Хотя разговоры о необходимости отмены статей, запрещающих государственную идеологию, ее возвращение и закрепление в Конституции, ведутся непрерывно с 2012 года, в том числе депутатами и судьями, формально этого еще не произошло и, может быть, не произойдет[293]. Демонстративное, открытое и публичное лицемерие следует расценивать как характерную черту нынешнего режима. Таков политический стиль нынешней системы господства, отличающий путинский режим от, например, брежневского, когда правители говорили то, что думали, не сомневаясь ни на секунду в своем праве на власть (речь в данном случае не об искренности тех руководителей и функционеров, а об отсутствии других представлений и мыслей). Путинский режим, испытывая сильнейший комплекс неполноценности, слабости легитимности, вынужден всякий раз демонстрировать как аргумент своей состоятельности силу, включая демонстративную демагогию и открытую ложь. В массовом сознании такая манера публичного поведения воспринимается скорее как позитивная характеристика национального лидера и его политиков (решительность, политическая опытность, умение и способность обыграть противника).
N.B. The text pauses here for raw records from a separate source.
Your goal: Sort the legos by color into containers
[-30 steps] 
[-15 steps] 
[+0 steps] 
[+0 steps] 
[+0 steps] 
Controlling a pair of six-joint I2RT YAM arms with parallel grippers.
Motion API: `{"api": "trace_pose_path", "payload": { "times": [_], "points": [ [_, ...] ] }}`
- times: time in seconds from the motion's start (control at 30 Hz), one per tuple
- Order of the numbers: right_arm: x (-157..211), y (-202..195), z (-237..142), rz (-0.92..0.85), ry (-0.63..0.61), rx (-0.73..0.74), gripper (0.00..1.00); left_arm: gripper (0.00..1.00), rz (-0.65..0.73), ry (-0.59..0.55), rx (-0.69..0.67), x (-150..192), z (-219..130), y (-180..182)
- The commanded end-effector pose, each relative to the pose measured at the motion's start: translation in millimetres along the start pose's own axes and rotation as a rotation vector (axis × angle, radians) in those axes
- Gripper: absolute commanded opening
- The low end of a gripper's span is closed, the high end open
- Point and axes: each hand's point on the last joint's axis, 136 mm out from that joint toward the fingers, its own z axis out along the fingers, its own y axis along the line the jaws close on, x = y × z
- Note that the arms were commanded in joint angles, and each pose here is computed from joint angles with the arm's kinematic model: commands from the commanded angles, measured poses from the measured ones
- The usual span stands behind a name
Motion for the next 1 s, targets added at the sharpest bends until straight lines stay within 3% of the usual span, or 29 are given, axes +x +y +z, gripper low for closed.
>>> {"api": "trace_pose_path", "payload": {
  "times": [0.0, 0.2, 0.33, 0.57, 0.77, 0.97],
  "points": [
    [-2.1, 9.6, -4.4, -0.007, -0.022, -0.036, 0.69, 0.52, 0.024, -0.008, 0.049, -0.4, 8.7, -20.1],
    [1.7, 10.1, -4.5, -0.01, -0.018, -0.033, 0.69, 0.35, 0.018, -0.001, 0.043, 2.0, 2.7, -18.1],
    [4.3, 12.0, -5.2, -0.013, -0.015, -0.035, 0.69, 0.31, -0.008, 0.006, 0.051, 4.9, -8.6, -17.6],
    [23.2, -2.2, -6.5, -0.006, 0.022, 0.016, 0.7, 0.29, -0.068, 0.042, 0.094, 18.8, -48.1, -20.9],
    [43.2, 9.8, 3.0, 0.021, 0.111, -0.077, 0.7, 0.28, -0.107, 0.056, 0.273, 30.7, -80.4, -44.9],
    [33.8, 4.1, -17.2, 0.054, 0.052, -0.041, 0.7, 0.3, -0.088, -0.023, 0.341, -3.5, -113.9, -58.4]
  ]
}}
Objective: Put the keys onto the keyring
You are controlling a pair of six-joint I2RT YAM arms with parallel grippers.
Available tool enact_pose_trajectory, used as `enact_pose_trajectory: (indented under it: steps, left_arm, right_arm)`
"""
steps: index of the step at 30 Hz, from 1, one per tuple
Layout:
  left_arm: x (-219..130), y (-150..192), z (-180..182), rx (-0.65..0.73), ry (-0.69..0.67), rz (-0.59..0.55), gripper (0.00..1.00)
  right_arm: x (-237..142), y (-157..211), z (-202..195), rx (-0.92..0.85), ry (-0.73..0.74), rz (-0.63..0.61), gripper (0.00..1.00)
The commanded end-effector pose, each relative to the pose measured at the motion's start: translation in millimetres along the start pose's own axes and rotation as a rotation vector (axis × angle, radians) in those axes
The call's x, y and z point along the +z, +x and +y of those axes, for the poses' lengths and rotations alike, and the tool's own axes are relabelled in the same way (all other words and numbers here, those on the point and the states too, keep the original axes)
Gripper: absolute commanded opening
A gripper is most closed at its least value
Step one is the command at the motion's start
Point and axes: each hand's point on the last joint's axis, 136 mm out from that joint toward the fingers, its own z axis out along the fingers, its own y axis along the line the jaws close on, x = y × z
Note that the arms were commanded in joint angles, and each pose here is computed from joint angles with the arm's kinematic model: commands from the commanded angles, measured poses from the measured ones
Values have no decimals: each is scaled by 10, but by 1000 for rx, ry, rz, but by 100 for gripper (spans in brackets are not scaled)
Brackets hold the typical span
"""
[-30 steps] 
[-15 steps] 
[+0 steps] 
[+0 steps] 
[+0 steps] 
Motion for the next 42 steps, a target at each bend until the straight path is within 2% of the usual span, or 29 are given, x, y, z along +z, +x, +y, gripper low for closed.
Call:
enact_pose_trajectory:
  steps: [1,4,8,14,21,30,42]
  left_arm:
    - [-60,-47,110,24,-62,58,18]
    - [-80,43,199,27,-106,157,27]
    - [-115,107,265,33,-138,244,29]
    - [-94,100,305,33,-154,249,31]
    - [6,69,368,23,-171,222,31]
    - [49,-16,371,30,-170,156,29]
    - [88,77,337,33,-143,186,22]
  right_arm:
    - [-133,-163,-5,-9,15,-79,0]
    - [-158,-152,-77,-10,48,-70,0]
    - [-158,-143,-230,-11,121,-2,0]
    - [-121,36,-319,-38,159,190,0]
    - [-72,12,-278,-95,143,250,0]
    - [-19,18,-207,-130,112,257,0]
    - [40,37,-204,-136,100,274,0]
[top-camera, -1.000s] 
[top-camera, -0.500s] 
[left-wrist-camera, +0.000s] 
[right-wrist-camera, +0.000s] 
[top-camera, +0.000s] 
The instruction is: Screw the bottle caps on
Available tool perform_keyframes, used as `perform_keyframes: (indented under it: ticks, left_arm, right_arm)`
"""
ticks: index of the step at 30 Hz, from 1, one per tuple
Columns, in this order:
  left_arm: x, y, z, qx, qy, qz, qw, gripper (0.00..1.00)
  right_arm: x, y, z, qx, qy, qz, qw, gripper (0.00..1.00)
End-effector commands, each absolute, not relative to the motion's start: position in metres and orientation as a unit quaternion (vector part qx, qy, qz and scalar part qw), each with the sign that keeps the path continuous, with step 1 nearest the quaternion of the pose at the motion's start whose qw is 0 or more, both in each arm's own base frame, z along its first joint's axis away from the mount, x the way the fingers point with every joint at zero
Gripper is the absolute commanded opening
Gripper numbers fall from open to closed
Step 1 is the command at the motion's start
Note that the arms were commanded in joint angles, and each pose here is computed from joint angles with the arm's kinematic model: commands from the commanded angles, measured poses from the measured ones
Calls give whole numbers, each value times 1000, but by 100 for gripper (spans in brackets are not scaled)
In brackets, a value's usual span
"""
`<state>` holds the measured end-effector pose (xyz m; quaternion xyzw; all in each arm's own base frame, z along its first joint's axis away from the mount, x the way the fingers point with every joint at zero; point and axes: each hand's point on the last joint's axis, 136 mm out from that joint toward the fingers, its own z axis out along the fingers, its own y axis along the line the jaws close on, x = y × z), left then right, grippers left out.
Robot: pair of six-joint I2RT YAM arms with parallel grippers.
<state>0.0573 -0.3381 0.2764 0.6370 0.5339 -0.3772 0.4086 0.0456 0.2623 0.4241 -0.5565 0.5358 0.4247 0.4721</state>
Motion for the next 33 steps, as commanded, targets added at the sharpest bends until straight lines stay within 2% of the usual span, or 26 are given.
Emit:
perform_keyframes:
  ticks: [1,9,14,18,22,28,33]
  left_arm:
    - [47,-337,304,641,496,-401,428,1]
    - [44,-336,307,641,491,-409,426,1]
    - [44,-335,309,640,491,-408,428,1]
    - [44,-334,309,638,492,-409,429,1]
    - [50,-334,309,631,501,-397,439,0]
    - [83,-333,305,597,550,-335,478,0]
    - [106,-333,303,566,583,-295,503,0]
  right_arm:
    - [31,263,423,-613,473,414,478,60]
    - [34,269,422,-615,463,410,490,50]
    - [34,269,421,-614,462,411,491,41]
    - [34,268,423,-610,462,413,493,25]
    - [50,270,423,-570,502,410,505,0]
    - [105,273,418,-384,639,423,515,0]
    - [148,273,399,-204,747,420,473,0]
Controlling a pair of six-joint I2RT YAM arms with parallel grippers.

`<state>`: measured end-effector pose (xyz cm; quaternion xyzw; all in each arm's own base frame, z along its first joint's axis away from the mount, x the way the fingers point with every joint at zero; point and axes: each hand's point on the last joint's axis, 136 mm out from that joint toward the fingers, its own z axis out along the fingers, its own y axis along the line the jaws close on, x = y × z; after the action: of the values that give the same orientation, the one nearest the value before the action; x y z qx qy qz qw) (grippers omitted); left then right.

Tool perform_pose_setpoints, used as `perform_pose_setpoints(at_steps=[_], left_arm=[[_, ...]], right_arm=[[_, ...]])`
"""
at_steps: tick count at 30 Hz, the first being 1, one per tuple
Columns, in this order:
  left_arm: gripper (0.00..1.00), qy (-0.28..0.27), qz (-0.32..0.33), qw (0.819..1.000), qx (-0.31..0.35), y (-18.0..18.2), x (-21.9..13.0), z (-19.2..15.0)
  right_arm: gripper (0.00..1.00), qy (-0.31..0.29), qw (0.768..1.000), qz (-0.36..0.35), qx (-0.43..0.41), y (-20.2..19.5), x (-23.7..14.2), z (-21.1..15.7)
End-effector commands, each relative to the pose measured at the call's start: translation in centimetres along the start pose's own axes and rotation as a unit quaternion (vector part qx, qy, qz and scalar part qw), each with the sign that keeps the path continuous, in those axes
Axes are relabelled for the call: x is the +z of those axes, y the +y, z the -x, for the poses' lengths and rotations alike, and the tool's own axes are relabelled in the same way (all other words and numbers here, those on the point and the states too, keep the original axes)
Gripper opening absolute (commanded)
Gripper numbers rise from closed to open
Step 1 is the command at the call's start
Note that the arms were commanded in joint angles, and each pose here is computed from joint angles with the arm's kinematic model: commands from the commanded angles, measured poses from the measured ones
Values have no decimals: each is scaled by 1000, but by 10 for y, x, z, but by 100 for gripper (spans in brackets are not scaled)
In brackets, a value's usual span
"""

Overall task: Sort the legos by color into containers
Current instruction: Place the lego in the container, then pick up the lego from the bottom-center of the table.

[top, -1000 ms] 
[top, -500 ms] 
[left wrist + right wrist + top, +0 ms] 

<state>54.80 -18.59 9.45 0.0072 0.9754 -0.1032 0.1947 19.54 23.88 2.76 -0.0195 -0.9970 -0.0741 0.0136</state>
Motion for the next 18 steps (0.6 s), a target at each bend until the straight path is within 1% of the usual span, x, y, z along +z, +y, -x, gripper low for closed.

Конечно, эта идеология эклектична, она состоит из смеси представлений, мифов и идеологем различных эпох, часто логически несовместимых (что отмечают критики путинского режима), как, например, реанимация Сталина и РПЦ, оправдание Белого движения и прославление органов безопасности, но именно эти ее особенности делают ее убедительной для массы населения.
Трансформация революционной, эсхатологической миссионерской идеологии большевиков в чисто консервативную идеологию брежневского времени и в еще более явном виде путинизма происходило за счет вымывания обещаний коммунистического рая, светлого будущего, когда «все будет» и «будет счастье», и замены их более приземленными, достижимыми, практическими, потребительскими представлениями о том, что доступно каждому из желаемого в соответствии с его статусом и ресурсами. Этот процесс понижающей адаптации к действительности обязательно должен дополняться представлениями о врагах, которые мешают нам достичь искомого состояния социального блаженства, и об объективных причинах, препятствующих достижению внутренней и внешней гармонии. Тем самым восстанавливаются внутренние разграничения между идеальным, правильным и допустимым, реалистичным, приемлемым.
Структура сознания здесь более важна, чем ее содержательное наполнение, которое может сравнительно быстро меняться в соответствии с общественной конъюнктурой. Она проявляется как коллективно предписанные (а потому индивидуально не сознаваемые), априорно значимые нормы действия и массового поведения. Главное здесь – границы между различными зонами поведения, «своими» и «чужими», задающие как иерархическую вертикальную картину статусов, привилегий, допусков, антропологических исключений, так и социально пространственную картину фрагментированного существования разных групп и общественных особей. Роль идеологии заключается в объяснении («генезисе»), то есть оправдании и закреплении набора разных, реальных и воображаемых социальных инклюзий и эксклюзий. Семантическое наполнение их может меняться, но априорные и бессознательные установки остаются.